Dataset excerpt:
========

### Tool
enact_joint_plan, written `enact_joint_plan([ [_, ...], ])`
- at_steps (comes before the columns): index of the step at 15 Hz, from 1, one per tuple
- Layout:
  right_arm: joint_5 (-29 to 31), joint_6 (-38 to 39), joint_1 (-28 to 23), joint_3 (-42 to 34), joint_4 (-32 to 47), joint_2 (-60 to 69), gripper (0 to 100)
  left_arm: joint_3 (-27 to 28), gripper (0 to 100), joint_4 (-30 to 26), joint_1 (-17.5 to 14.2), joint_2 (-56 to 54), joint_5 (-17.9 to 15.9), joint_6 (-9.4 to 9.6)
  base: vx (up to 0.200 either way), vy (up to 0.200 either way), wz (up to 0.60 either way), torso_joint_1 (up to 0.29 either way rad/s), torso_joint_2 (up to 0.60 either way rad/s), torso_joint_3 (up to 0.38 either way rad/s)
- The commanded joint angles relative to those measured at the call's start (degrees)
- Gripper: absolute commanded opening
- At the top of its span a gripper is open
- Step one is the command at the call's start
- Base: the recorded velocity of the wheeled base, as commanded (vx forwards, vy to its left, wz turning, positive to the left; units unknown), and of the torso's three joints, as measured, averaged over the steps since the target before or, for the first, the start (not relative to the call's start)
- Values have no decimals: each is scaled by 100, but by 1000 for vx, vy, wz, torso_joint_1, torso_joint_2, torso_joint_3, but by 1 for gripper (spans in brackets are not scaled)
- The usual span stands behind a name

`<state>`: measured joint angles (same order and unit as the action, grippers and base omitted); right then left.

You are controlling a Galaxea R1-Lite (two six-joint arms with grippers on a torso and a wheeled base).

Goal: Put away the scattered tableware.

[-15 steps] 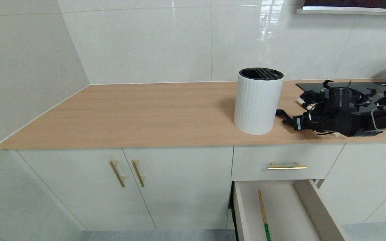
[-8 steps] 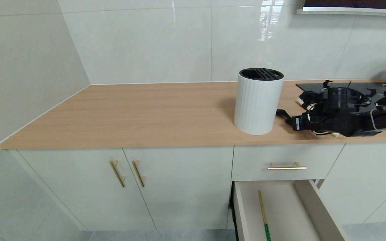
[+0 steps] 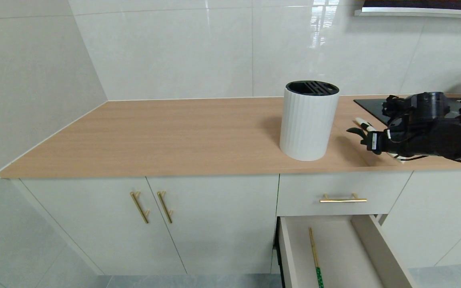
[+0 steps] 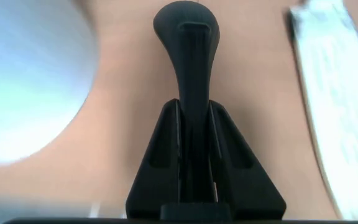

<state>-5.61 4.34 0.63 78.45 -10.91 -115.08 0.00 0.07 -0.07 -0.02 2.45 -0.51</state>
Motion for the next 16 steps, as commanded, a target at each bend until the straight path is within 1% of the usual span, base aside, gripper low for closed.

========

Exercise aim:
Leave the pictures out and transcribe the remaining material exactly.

Written response:
### Tool
enact_joint_plan, written `enact_joint_plan([ [_, ...], ])`
- at_steps (comes before the columns): index of the step at 15 Hz, from 1, one per tuple
- Layout:
  right_arm: joint_5 (-29 to 31), joint_6 (-38 to 39), joint_1 (-28 to 23), joint_3 (-42 to 34), joint_4 (-32 to 47), joint_2 (-60 to 69), gripper (0 to 100)
  left_arm: joint_3 (-27 to 28), gripper (0 to 100), joint_4 (-30 to 26), joint_1 (-17.5 to 14.2), joint_2 (-56 to 54), joint_5 (-17.9 to 15.9), joint_6 (-9.4 to 9.6)
  base: vx (up to 0.200 either way), vy (up to 0.200 either way), wz (up to 0.60 either way), torso_joint_1 (up to 0.29 either way rad/s), torso_joint_2 (up to 0.60 either way rad/s), torso_joint_3 (up to 0.38 either way rad/s)
- The commanded joint angles relative to those measured at the call's start (degrees)
- Gripper: absolute commanded opening
- At the top of its span a gripper is open
- Step one is the command at the call's start
- Base: the recorded velocity of the wheeled base, as commanded (vx forwards, vy to its left, wz turning, positive to the left; units unknown), and of the torso's three joints, as measured, averaged over the steps since the target before or, for the first, the start (not relative to the call's start)
- Values have no decimals: each is scaled by 100, but by 1000 for vx, vy, wz, torso_joint_1, torso_joint_2, torso_joint_3, but by 1 for gripper (spans in brackets are not scaled)
- The usual span stands behind a name

`<state>`: measured joint angles (same order and unit as the action, grippers and base omitted); right then left.

You are controlling a Galaxea R1-Lite (two six-joint arms with grippers on a torso and a wheeled base).

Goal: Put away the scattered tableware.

[-15 steps] 
[-8 steps] 
[+0 steps] 
[+0 steps] 

<state>-5.61 4.34 0.63 78.45 -10.91 -115.08 0.00 0.07 -0.07 -0.02 2.45 -0.51</state>
Motion for the next 16 steps, as commanded, a target at each bend until the straight path is within 1% of the usual span, base aside, gripper low for closed.

The output for this exercise is now complete.